The time-honoured distinction between urban and rural profiles of a given geographical area such as India appears to be getting hazy on many counts, except the lifestyle of their residents and also their density for now. Given the steadily changing ratio between the populations of these two territories, we may witness the 50:50 point sooner than later, leading to a reversal of the current 60:40 rural : urban share in foreseeable future. In a contrast of sorts, while the countries of Northern Hemisphere host a bigger share for urbanites than the residents of villages, the dependence of the former on the latter for raising life’s essentials appears to be in a zone of comfort to this day.
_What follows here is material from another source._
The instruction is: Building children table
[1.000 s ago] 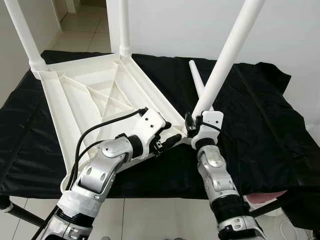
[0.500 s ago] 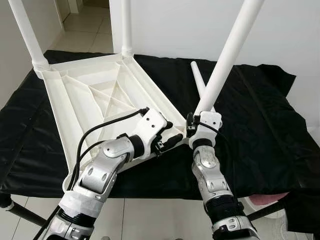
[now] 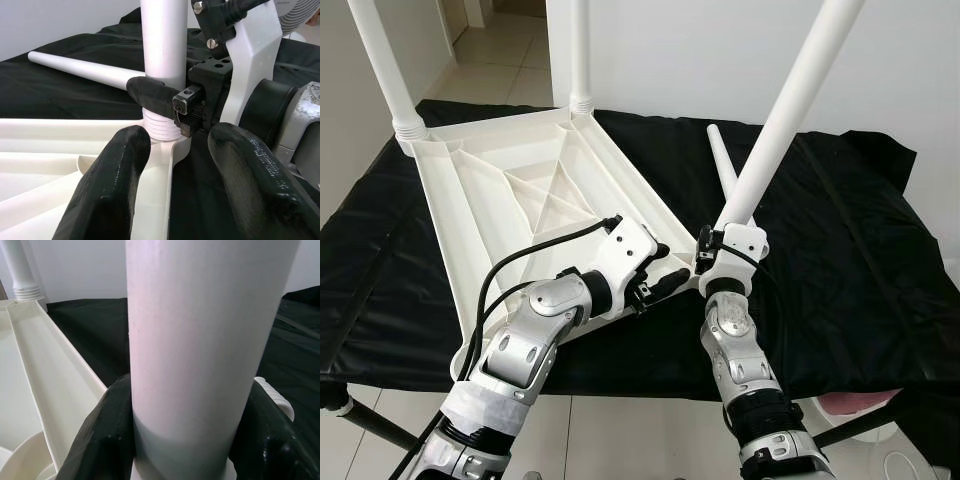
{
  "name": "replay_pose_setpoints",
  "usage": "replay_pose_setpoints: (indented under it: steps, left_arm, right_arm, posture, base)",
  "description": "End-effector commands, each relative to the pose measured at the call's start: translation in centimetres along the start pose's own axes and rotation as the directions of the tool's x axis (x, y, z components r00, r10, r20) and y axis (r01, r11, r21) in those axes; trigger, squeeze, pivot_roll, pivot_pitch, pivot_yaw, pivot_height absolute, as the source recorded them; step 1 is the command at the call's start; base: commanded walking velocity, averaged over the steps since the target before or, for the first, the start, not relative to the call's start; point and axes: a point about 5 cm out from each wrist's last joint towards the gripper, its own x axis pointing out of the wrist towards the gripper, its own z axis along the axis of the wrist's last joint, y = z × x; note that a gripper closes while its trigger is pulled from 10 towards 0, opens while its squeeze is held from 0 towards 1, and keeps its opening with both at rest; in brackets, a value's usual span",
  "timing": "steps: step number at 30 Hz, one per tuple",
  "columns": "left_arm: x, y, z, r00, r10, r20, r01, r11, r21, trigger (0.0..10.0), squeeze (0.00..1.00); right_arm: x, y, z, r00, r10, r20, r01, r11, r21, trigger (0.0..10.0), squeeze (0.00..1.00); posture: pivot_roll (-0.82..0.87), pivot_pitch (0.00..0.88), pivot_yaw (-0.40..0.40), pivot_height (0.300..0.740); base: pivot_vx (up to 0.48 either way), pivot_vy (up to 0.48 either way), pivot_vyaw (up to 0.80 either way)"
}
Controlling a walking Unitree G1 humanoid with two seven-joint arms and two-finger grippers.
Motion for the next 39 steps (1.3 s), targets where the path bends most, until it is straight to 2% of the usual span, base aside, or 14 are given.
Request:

Countries of Asia in general and India in particular, for reasons not far to seek, have already reached a point to ponder over action on arresting the loss of land needed to raise food, for constructing houses and roads aimed at easing inconvenience to the rapidly expanding urban headcount.
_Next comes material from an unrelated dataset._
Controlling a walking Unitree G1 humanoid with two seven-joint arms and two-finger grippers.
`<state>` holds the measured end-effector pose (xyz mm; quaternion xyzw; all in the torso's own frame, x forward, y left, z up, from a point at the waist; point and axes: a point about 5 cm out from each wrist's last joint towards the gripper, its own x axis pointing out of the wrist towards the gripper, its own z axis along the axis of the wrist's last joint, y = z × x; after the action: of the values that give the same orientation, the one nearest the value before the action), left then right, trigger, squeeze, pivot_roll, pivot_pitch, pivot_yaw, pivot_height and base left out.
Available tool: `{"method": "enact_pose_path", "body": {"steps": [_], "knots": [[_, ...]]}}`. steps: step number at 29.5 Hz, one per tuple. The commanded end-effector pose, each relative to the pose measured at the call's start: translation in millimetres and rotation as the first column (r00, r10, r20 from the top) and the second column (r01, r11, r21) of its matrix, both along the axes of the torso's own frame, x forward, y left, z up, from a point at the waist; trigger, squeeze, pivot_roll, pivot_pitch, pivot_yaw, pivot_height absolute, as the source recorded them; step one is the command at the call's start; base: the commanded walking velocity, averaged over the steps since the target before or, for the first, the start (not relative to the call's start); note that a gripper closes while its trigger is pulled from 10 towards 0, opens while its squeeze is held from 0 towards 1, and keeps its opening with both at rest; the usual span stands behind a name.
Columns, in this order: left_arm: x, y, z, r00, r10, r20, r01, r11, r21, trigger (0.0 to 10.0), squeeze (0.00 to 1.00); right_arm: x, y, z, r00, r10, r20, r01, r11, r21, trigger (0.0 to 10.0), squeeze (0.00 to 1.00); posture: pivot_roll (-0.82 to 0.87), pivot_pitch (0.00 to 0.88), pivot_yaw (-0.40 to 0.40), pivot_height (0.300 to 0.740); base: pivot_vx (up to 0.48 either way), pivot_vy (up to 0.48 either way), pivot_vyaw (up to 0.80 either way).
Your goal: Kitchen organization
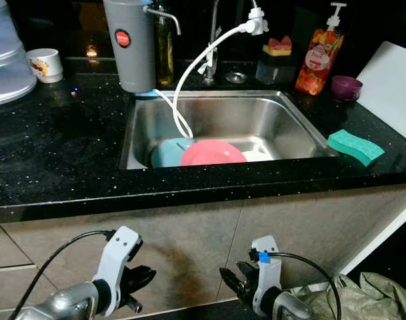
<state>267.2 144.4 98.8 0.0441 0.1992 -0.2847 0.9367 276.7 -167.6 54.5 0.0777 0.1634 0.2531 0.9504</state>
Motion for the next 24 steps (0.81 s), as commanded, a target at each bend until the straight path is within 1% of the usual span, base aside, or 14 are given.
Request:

Governments at large can at best formulate policies relating to land use for agriculture, industry and infrastructure needs of the growing population in the country. The manner of implementing those policies in a democracy, as opposed to the manner followed by dictators, has been the undoing of successive governments in India. Now, the ball is clearly in the court of the nation’s people.
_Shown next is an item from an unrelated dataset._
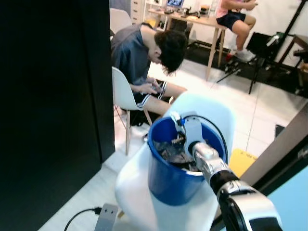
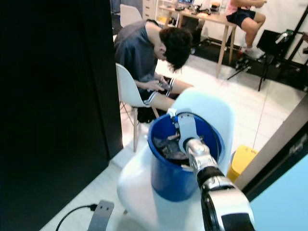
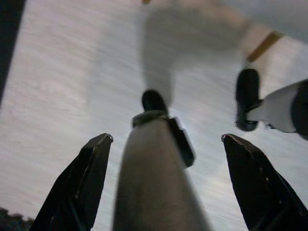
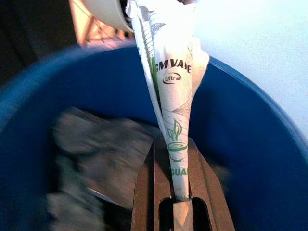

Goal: Clean up the room

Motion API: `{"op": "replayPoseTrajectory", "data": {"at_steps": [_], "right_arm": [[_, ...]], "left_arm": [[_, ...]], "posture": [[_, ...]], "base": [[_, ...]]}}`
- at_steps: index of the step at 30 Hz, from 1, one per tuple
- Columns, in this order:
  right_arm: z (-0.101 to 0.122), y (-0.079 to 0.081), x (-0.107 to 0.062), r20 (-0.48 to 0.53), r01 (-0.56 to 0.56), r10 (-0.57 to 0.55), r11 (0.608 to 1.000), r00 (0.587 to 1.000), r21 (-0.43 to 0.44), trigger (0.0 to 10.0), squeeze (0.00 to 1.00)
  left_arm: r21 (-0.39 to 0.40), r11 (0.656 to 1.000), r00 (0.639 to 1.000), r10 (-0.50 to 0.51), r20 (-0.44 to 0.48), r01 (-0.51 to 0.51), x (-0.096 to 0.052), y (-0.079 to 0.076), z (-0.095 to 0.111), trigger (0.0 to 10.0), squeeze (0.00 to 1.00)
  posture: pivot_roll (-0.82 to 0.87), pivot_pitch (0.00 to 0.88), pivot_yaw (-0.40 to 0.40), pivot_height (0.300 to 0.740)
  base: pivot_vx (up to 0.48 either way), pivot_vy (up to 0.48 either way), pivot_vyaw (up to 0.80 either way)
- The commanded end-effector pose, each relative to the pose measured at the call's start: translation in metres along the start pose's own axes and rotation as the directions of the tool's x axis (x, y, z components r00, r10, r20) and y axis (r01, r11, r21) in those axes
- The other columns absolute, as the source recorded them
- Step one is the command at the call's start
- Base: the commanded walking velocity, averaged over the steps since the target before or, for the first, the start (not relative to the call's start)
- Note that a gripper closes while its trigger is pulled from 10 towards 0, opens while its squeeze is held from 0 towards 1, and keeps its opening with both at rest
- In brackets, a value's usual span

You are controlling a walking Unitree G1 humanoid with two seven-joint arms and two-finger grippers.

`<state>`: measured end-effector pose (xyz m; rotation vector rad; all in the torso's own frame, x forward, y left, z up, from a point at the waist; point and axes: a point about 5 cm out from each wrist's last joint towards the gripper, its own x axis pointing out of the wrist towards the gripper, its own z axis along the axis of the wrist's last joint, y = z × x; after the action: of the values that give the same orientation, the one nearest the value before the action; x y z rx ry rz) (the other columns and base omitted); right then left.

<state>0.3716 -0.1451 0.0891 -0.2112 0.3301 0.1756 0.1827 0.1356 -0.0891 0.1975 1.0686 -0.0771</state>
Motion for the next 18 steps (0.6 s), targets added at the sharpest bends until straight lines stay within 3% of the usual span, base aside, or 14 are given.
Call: {"op": "replayPoseTrajectory", "data": {"at_steps": [1, 3, 6, 7, 9, 11, 12, 16, 18], "right_arm": [[-0.001, 0.002, 0.000, -0.009, -0.002, 0.002, 1.000, 1.000, -0.002, 10.0, 0.00], [-0.001, 0.005, 0.001, -0.006, -0.010, 0.010, 1.000, 1.000, -0.006, 10.0, 0.00], [0.004, 0.029, 0.003, 0.012, -0.106, 0.106, 0.993, 0.994, -0.047, 10.0, 0.00], [0.004, 0.029, 0.003, 0.012, -0.106, 0.106, 0.993, 0.994, -0.047, 10.0, 0.00], [0.006, 0.037, 0.004, 0.001, -0.115, 0.115, 0.988, 0.993, -0.104, 10.0, 0.00], [0.007, 0.039, 0.004, -0.006, -0.108, 0.108, 0.986, 0.994, -0.129, 10.0, 0.00], [0.007, 0.035, 0.005, -0.022, -0.071, 0.068, 0.979, 0.997, -0.193, 10.0, 0.00], [0.020, 0.018, 0.008, -0.008, 0.029, -0.031, 0.980, 0.999, -0.198, 10.0, 0.00], [0.020, 0.018, 0.008, -0.008, 0.029, -0.031, 0.980, 0.999, -0.198, 10.0, 0.00]], "left_arm": [[-0.004, 1.000, 1.000, -0.004, -0.013, 0.004, 0.000, -0.002, -0.003, 10.0, 0.00], [-0.002, 1.000, 1.000, -0.004, -0.014, 0.004, 0.000, -0.002, -0.003, 10.0, 0.00], [0.002, 1.000, 1.000, -0.002, -0.014, 0.002, 0.000, -0.003, -0.003, 10.0, 0.00], [0.002, 1.000, 1.000, -0.002, -0.014, 0.002, 0.000, -0.003, -0.003, 10.0, 0.00], [0.003, 1.000, 1.000, -0.003, -0.015, 0.004, 0.000, -0.004, -0.003, 10.0, 0.00], [0.003, 1.000, 1.000, -0.004, -0.015, 0.004, 0.000, -0.004, -0.003, 10.0, 0.00], [0.003, 1.000, 1.000, -0.005, -0.015, 0.005, 0.000, -0.005, -0.003, 10.0, 0.00], [0.001, 1.000, 1.000, -0.004, -0.019, 0.004, -0.001, -0.007, -0.005, 10.0, 0.00], [0.001, 1.000, 1.000, -0.004, -0.019, 0.004, -0.001, -0.007, -0.005, 10.0, 0.00]], "posture": [[-0.02, 0.000, -0.088, 0.740], [-0.02, 0.000, -0.088, 0.740], [-0.02, 0.000, -0.093, 0.740], [-0.02, 0.000, -0.093, 0.740], [-0.01, 0.000, -0.099, 0.740], [-0.01, 0.000, -0.099, 0.740], [0.00, 0.000, -0.106, 0.740], [0.01, 0.000, -0.114, 0.740], [0.01, 0.000, -0.114, 0.740]], "base": [[0.000, 0.000, 0.00], [0.000, 0.000, 0.00], [0.000, 0.000, 0.00], [0.000, 0.000, 0.00], [0.000, 0.000, 0.00], [0.000, 0.000, 0.00], [0.000, 0.000, 0.00], [0.000, 0.000, 0.00], [0.000, 0.000, 0.00]]}}
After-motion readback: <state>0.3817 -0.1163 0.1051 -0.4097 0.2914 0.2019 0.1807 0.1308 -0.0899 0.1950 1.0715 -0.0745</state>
Even as the nation’s people at large are watching helplessly its slide from a land of glorious past to one that qualifies to be described as a Banana Republic (a term coined by American author O. Henry), the most important issue of safeguarding both the geographical area exclusively for agriculture and health of the soil for its ability to sustain the fast-growing human population and shrinking of the other supportive species seems to have been sidelined, given the unbounded enthusiasm of people indulging in unrewarding acts, details of which are being carried by dailies of all hues in their columns.
According to a narrative just published in the media, unsustainable farming, excessive mining, heightened factory production and volatile climate are pushing the earth to a breaking point, leading to human conflict and mass human migration. The least that urbanites should do to prevent the impending disaster is to set a limit to their headcount by not crossing the Lakshman Rekha as it were. In short, their watchword is : enough is enough.